The simplest of the reallocation rules is that which, it is proposed, will apply for the purposes of CGT. This says that if a CFM receives a distribution at a time when the settlor is UK resident, the matching rules for trust gains will apply as if the distribution had been received by the settlor, not the CFM. In most cases this will no doubt increase the “tax take”, but there may also be a few scenarios where this rule could work to the advantage of taxpayers.
The draft legislation also includes reallocation rules for income tax. These are superficially similar but apply only to the extent that the CFM has not been subjected to income tax on the distribution received by him/her – either because the CFM is non-resident or because he/she is a remittance basis user and the distribution has not been remitted.

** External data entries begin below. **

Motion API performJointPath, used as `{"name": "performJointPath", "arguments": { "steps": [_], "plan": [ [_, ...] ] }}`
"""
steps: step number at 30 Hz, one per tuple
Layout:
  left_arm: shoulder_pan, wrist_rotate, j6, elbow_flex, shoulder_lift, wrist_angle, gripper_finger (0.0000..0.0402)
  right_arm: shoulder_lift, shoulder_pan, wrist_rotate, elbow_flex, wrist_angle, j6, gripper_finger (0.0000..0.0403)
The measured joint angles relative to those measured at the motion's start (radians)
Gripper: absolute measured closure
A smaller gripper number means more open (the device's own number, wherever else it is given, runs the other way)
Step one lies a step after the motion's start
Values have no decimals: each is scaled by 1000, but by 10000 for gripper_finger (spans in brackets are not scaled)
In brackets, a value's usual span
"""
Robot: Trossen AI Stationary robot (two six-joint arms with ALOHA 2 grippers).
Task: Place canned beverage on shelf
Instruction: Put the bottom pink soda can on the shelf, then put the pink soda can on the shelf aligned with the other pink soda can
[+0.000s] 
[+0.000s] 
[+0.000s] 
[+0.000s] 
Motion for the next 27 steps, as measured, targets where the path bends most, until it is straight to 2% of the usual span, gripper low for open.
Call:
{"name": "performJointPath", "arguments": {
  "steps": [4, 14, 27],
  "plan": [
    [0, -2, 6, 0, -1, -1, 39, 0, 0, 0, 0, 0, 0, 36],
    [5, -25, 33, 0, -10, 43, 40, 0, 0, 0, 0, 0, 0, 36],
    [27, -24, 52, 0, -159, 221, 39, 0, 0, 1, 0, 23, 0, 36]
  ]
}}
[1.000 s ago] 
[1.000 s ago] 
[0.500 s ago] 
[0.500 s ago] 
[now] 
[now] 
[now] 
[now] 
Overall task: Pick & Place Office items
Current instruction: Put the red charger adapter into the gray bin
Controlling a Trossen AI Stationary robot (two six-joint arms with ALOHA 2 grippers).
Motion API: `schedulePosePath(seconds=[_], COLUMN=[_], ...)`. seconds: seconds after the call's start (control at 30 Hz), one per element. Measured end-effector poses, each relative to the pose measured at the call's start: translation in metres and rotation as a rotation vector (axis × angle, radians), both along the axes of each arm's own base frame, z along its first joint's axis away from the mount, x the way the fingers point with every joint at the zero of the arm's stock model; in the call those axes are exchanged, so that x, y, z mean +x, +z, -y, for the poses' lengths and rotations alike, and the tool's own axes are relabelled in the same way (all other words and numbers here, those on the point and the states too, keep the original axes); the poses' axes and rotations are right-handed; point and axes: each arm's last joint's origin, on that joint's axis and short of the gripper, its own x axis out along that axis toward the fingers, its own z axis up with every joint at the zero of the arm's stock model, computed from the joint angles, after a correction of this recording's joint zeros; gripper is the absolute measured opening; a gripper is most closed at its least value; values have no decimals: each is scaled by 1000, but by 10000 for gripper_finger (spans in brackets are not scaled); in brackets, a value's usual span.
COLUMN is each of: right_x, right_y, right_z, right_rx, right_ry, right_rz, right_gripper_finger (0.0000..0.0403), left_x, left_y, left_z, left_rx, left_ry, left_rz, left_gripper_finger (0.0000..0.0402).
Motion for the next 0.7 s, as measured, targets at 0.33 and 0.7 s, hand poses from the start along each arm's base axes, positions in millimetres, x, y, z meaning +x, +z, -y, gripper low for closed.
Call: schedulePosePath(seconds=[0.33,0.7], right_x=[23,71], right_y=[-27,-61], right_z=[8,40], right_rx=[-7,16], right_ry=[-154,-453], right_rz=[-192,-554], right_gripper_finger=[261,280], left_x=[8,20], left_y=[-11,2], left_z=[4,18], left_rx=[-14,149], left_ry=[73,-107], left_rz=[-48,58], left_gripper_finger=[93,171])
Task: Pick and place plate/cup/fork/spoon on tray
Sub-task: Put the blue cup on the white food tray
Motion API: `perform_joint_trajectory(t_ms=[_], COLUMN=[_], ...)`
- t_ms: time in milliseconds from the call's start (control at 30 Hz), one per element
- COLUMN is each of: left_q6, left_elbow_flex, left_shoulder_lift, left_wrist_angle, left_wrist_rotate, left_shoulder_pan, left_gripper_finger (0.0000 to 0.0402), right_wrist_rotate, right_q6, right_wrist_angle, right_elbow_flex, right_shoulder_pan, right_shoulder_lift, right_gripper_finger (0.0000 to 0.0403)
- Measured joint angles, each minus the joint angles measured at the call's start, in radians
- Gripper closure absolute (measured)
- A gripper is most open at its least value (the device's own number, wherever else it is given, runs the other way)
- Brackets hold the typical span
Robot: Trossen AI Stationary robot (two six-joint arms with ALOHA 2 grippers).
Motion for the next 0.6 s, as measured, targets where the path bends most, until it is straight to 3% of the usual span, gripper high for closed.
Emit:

In both cases, the draft legislation says that the settlor is entitled to recover tax paid by him/her from the CFM who actually received the distribution. The effectiveness of this kind of provision against a non-resident, foreign-domiciled individual is extremely doubtful. That issue could become important if, for example, the trustees of a non-resident trust make a distribution to a UK resident settlor’s non-resident spouse and the couple then separate. These rules will apply in conjunction with the “anti-recycling” rules, so that if a distribution is made to (for example) a non-resident beneficiary, who makes an onward gift to a CFM, the deemed distribution to the CFM may be reallocated to the settlor. This is deeming upon deeming.
(4) Negation of the motive defence
None of this is very straightforward, but the draft income tax legislation contained within the Finance Bill 2018-19 is particularly convoluted and opaque. It incorporates provisions which seem to have been designed to impose tax on the settlor or a CFM who has received benefits from a trust by matching them to non-UK income arising at trust level, where such income has not been taxed on the settlor due to his/her foreign domicile and where, absent the proposed provisions, the motive defence would prevent such benefits from being taxed under the transfer of assets abroad code.
The detail of these provisions is beyond the scope of this note, but beneficiaries of non-resident trusts should be aware that the motive defence from the transfer of assets abroad rules, already notoriously difficult to claim successfully, may cease to shield them from tax on non-UK trust income.
Double trouble...
The impact of the changes outlined above will be widely felt. We anticipate that most non-resident trusts with UK resident settlors and/or beneficiaries will be affected, or at least potentially affected, by these forthcoming statutes, one way or the other. The message, as usual, is that tailored advice will need to be taken wherever there is a possible impact.